Returning to the table, notice that for “all students” in Kentucky, while the officially reported Four-Year ACGR graduation rate was 87.9 percent, the Effective High School Graduation Rate was 29.2 percentage points lower at only 58.7 percent. This tells us that out of each 100 entering ninth grade students that should have become part of the Class of 2015, only 58.7 actually left school with the minimal education required to qualify as college and/or career ready even using Kentucky’s somewhat undemanding CCR criteria.The middle line shows similar, officially reported graduation and CCR data for the lunch-eligible students along with our calculation of the Effective Grad Rate and the difference between the official and effective rates.
The Non-Lunch-Eligible row is a bit different.

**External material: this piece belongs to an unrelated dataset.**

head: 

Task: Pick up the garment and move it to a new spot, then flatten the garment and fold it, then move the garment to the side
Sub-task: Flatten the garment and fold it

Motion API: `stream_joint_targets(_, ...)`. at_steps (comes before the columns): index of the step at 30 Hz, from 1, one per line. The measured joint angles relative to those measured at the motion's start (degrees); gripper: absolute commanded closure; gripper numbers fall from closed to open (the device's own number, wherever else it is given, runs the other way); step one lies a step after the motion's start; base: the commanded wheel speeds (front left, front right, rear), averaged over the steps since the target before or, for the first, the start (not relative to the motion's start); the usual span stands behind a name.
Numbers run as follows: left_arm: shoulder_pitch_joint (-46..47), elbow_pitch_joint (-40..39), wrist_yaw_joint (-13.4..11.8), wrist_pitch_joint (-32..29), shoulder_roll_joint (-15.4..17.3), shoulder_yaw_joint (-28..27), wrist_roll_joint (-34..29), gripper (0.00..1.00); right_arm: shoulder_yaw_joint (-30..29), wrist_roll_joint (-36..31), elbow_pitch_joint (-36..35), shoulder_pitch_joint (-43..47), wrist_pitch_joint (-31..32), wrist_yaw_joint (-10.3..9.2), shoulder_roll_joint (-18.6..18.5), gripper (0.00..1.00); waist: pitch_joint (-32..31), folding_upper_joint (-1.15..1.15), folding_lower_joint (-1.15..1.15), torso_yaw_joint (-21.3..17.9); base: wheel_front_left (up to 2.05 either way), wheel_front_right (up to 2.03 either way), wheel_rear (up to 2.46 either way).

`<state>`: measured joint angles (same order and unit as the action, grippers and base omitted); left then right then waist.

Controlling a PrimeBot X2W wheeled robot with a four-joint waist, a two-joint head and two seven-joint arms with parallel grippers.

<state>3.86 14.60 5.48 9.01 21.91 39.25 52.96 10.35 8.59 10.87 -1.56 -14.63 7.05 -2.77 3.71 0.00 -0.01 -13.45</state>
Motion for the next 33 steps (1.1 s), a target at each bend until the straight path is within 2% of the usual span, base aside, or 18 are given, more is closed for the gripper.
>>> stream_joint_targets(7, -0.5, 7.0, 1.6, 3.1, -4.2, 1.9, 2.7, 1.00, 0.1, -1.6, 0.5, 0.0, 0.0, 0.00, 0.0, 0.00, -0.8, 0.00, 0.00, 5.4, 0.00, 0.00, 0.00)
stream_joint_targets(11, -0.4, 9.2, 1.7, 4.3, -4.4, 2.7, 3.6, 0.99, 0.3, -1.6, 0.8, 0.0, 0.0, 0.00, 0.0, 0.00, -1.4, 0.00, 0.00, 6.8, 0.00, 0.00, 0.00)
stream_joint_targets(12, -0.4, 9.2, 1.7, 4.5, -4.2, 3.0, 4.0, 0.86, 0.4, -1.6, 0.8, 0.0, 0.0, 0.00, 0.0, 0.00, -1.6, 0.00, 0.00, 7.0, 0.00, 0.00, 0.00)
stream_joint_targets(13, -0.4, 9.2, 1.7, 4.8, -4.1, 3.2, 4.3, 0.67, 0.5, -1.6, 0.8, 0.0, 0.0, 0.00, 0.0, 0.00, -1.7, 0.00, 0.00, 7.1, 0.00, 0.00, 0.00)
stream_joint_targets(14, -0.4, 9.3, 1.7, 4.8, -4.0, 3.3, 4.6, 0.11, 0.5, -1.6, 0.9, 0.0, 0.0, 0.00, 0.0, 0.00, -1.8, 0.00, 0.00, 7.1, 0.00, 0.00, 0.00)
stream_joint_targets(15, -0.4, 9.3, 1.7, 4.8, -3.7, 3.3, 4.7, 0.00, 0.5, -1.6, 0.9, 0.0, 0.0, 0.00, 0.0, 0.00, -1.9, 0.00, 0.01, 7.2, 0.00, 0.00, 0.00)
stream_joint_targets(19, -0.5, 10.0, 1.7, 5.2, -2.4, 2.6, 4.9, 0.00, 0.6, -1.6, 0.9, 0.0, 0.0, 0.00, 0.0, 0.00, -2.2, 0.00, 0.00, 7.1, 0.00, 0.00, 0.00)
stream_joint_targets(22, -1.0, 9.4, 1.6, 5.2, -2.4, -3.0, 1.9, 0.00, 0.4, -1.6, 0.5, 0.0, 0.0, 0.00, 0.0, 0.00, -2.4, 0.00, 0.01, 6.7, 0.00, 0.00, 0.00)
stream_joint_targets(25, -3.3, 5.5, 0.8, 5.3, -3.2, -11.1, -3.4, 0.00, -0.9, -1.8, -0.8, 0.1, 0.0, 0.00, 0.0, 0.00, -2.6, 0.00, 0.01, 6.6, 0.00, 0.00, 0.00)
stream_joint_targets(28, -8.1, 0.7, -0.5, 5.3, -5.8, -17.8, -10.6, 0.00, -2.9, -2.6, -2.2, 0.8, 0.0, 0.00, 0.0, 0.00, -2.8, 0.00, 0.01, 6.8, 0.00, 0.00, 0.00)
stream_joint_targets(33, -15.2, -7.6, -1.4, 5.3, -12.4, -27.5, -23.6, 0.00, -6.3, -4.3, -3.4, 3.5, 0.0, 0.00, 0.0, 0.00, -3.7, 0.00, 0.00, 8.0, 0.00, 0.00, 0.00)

Because the Kentucky Department of Education does not report statistics for this group, I had to use a little algebra to calculate the Four-Year ACGR and the CCR rates. I then continued to calculate the other items in this last row as described earlier.

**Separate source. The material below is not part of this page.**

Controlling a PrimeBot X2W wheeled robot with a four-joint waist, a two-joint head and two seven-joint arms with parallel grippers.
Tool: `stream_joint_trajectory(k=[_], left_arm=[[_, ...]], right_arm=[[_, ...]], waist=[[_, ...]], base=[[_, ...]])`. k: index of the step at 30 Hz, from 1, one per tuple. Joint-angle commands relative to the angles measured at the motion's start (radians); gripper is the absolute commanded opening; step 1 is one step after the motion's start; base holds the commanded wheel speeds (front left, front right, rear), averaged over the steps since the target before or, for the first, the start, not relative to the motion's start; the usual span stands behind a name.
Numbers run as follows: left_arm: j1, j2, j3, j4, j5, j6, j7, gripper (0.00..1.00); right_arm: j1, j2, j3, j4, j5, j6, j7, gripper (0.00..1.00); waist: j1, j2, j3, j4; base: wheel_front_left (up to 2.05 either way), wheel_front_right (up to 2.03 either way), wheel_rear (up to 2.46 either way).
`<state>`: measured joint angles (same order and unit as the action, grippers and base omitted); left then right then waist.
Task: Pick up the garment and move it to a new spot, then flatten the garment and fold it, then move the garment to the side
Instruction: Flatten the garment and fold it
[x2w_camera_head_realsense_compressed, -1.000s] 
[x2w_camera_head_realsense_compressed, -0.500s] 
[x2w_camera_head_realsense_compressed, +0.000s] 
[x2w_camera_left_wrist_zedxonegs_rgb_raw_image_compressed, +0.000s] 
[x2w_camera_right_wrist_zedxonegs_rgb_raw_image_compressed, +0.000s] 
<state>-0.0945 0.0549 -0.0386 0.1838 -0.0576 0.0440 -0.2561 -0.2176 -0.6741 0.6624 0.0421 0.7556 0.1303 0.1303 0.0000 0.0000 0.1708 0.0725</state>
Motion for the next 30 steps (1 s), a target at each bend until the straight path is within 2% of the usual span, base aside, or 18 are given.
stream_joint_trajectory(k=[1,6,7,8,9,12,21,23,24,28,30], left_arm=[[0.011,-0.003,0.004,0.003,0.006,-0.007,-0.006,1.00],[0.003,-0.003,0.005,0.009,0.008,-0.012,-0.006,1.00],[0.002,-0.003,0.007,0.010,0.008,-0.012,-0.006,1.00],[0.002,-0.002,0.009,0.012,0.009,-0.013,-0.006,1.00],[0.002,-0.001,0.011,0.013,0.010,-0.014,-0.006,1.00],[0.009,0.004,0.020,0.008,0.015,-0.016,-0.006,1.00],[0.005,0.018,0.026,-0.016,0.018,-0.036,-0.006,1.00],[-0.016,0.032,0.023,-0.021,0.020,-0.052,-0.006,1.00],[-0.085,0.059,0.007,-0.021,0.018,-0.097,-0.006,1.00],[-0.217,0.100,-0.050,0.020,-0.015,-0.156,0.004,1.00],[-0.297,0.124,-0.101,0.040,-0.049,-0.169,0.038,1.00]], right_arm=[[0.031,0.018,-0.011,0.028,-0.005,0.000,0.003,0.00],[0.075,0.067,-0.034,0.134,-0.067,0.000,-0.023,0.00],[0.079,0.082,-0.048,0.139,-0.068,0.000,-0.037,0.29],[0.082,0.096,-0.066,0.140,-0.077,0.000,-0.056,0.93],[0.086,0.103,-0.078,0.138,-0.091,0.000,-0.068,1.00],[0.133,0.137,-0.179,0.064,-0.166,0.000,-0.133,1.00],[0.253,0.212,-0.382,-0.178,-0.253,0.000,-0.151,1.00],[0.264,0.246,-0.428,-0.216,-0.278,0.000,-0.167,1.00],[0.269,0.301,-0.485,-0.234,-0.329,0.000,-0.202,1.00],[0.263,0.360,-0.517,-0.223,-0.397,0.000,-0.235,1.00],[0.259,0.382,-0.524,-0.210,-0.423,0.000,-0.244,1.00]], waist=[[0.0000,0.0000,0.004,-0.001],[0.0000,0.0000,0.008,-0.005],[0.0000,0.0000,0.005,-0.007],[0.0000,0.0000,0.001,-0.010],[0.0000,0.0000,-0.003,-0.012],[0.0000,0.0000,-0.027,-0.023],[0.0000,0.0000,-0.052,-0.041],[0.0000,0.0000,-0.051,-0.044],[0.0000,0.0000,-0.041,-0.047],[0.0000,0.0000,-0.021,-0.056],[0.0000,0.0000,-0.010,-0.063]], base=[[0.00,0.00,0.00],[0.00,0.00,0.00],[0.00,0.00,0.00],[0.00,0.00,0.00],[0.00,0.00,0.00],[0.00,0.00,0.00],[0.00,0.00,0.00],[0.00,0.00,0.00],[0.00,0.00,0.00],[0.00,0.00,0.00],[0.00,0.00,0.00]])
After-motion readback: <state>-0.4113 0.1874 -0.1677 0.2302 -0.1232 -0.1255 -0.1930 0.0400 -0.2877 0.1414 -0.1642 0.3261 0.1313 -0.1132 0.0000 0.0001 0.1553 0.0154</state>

Now, let’s compare the results for the lunch versus non-lunch graduates.
As we pointed out in yesterday’s blog, when we look at the officially reported ACGR rates, there isn’t much difference. The rates are only 6.1 percentage points apart. The Hopkins report cheers about that. But, are congratulations really appropriate?
When we look at Effective Grad Rates, the picture changes dramatically. While 71.1 percent of the non-lunch students got an effective education, only a rather dismal 46.9 percent of the lunch eligible grads did. That is a much larger performance spread of 24.2 percentage points. This indicates that on a proportionate basis, a lot more lunch-eligible graduates got Hollow Diplomas compared to what happened to the non-lunch grads. Let’s not cheer about that, please.
By the way, data in the Kentucky School Report Cards databases show that the entering cohort of 9th graders in 2011-12 who qualified for the school lunch program totaled 24,770 students. Based on the data above, only 46.9 percent of them graduated on time with an effective education four years later. That works out to only 11,617 of those students who got an effective education. That means among the entering lunch eligible ninth graders, 13,153, or 53.1 percent – more than half – didn’t get an effective education. Anyone what to cheer about that?
Clearly, as we have said in earlier blogs in this series, while we are prevented by student privacy laws from doing a one-to-one match of each student’s performance in Algebra II and in CCR success to whether or not they graduated on time, the approximations we can make using the publicly available data provide a disturbing picture that there is a lot of social promotion to diplomas going on in Kentucky.
Still worse, the social promotion to diplomas problem clearly is more pronounced when we examine the evidence for Kentucky’s low-income, school-lunch-eligible students.
Technical Note: The official graduation rate and CCR rate data come from the Kentucky School Report Card “Data Sets” Excel spreadsheets for “Delivery Targets – Graduation Rate (Cohort)” and “Delivery Targets – CCR” for the 2014-15 school year.